[Records from a dataset]

++++++++++++++++++++

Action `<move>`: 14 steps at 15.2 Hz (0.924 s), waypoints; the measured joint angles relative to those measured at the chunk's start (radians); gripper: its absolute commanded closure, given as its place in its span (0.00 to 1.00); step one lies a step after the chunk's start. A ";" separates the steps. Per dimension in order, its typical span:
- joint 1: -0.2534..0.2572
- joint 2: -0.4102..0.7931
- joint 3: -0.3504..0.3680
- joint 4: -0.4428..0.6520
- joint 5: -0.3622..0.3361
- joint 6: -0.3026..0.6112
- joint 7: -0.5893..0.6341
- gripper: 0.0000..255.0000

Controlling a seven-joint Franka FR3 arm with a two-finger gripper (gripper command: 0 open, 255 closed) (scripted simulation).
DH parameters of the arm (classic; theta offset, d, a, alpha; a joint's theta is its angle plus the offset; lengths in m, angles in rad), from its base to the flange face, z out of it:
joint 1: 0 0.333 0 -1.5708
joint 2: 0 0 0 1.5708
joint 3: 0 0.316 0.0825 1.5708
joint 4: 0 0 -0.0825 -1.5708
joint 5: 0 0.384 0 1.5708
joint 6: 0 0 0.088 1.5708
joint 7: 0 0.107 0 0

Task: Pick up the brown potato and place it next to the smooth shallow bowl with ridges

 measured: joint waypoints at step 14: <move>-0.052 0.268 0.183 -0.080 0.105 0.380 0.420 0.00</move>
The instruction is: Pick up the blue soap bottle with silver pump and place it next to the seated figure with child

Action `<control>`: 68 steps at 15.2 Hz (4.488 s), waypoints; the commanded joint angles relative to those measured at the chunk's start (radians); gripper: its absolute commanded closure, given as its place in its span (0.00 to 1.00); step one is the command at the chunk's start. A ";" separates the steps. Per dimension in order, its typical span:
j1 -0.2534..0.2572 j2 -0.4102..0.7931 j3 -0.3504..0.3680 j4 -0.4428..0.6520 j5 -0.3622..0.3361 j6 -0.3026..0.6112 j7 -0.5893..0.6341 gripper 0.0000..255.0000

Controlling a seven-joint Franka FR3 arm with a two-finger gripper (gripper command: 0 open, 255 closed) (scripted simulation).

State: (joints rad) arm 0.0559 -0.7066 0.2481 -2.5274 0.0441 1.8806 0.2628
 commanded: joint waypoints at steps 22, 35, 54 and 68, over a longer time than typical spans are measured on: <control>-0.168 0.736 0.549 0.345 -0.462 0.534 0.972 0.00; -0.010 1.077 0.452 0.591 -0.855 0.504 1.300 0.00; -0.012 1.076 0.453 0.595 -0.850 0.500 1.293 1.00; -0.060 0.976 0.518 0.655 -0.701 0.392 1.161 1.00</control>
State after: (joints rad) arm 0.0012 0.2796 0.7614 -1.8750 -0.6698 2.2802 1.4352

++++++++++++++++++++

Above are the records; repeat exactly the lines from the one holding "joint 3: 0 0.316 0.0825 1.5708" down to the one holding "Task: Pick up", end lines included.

RESPONSE
joint 3: 0 0.316 0.0825 1.5708
joint 4: 0 0 -0.0825 -1.5708
joint 5: 0 0.384 0 1.5708
joint 6: 0 0 0.088 1.5708
joint 7: 0 0.107 0 0

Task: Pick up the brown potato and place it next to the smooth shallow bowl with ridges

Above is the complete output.